Stephen L. Carter
I’d never heard of Sandra Day O’Connor when the news broke that she was President Ronald Reagan’s likely nominee for the new vacancy on the Supreme Court. This was in 1981, toward the end of my term as a law clerk for Justice Thurgood Marshall, and a bunch of us crowded around the one Lexis terminal in the court library — yes, one, and yes, a terminal — in hope of tracking down some of her opinions.
We didn’t find much. Certainly we found nothing to indicate that she would become one of the most honored and beloved justices in the court’s history.
O’Connor, who died on Friday at the age of 93, has been lauded as a role model (true), a writer of crisp and clear opinions (also true), and a warm and decent human being (true a third time). She’s also been applauded as the swing vote of Chief Justice William Rehnquist’s court — and there, I think, the praise misses a larger point about both O’Connor herself and the nature of the institution she once graced.
Yes, O’Connor did join a lot of 5-4 majorities. But so what? During his eight terms of service in the 1920s, Chief Justice William Howard Taft was on the winning side in a remarkable 89.5% of the 5-4 cases, the highest percentage of any justice in the court’s history. But nobody thinks of him as a swing vote.
The idea of the swing vote is either a vulgarism or a myth — a story we tell ourselves to explain why a justice identified with an ideological bloc occasionally votes the other way. But the justice still mostly votes with the bloc.
Maybe O’Connor wasn’t a swing vote at all; maybe we’re measuring her against expectations of how “conservatives” vote, when the truth is that during her years on the Supreme Court, she drifted left.
Being a frequent fifth vote isn’t the same as being a swing vote. That a justice winds up sometimes with one bloc and sometimes with another should delight us not because it means the causes we root for always have a chance. No. The delight comes from the desperate if agonizing hope that here, at least, is a jurist who listens to arguments and might be swayed by them; who recognizes that issues are divisive often not because one side is good and the other evil, but because there are reasonable arguments both ways; who is interested less in the politics than in the law.
That was O’Connor’s way.
Consider her two most famous opinions. Writing for a 5-4 majority in Grutter v. Bollinger (2003), which rejected a challenge to racially conscious law school admission programs, she included a prescient warning: “We expect that 25 years from now, the use of racial preferences will no longer be necessary to further the interest approved today.” That her prediction came true five years early isn’t the point. What matters is that she was no more on the “side” of affirmative action than she was against it; rather, she was making the careful judgment of the pragmatist.
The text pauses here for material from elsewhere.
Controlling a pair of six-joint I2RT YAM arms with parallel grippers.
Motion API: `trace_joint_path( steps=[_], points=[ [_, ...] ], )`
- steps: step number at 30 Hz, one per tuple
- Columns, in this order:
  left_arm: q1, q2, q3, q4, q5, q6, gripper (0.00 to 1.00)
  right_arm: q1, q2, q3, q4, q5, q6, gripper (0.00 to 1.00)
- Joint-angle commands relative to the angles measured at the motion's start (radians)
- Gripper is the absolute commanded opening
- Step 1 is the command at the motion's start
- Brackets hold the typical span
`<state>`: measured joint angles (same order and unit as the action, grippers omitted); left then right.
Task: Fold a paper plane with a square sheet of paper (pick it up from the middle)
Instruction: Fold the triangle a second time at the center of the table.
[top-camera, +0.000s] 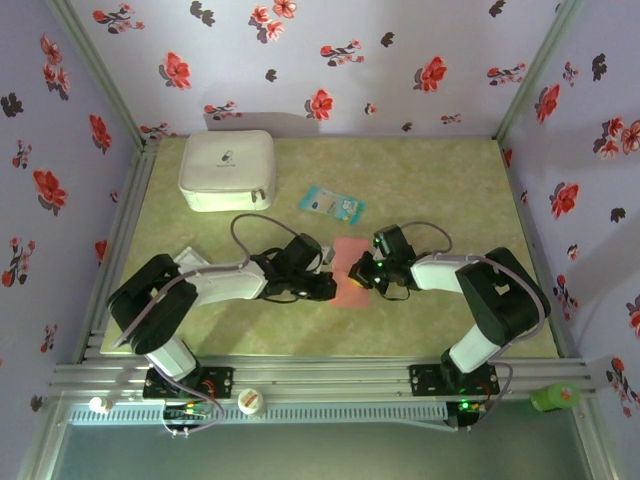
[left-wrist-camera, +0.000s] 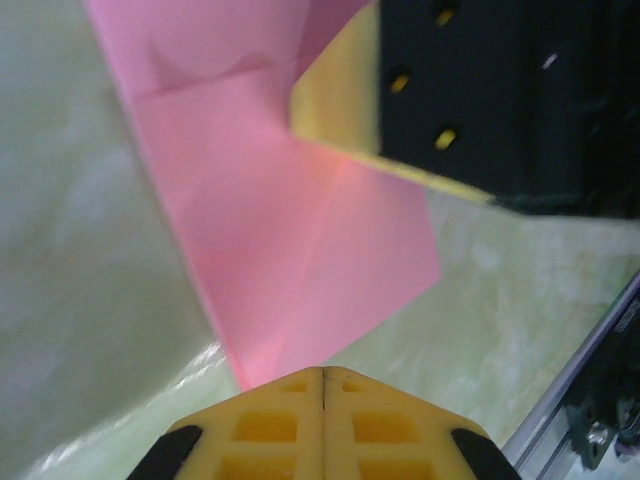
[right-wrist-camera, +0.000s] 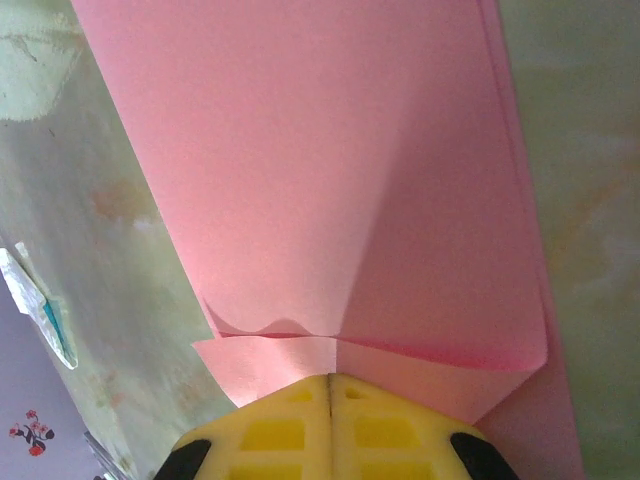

On abortion, too, O’Connor sought the sensible middle ground, voting in favor of state power to impose some restrictions and against state power to impose others. In her 1992 opinion for a three-justice plurality in Planned Parenthood v. Casey, O’Connor warned of the consequences should the court revisit settled precedents just because there was lots of opposition: “The Court must take care to speak and act in ways that allow people to accept its decisions on the terms the Court claims for them, as grounded truly in principle, not as compromises with social and political pressures having, as such, no bearing on the principled choices that the Court is obliged to make.”
Shortly after that decision was issued, I happened to be visiting with my former boss, Justice Marshall, who was by then retired. He’d read O’Connor’s opinion, and lauded it for seeking a middle ground. Then he pointed to the dissenters and asked, “How would it have hurt them to join?”
How indeed. But then Marshall had been schooled in the Supreme Court run by Earl Warren, who famously compromised and pressured to wrangle votes. Marshall’s sadness that day anticipated the dreadful weakness of the current Supreme Court, where almost every vote is predictable almost every time. Maybe it’s a longer trend, if one is persuaded by the data suggesting that the votes of the justices have been growing more predictable for half a century or more.
Nevertheless, a court whose decisions can be predicted before a case has been argued is ossified and uninteresting and annoying, not unlike relatives who come for holiday dinner every year promising to be on their best behavior then invariably tumble into the same furious arguments.
Which is to say, they make us wish things were different.
I met Justice O’Connor only a handful of times, but she always had the same twinkle in her eye, the same habit of looking straight at you and speaking with so much charm that it took a few minutes to realize that she was disagreeing with you. More than any justice of recent decades, she believed in the ideal of the “endlessly renewed educational conversation” between the court and its publics; and she was, always, eager to engage.
Argue all you like over whether the “swing-voting justice” is a myth. But however one chooses to describe the jurisprudence of Justice Sandra Day O’Connor, the current court could use more like her.
Stephen L. Carter is a Bloomberg Opinion columnist, a professor of law at Yale University and author of “Invisible: The Story of the Black Woman Lawyer Who Took Down America’s Most Powerful Mobster.”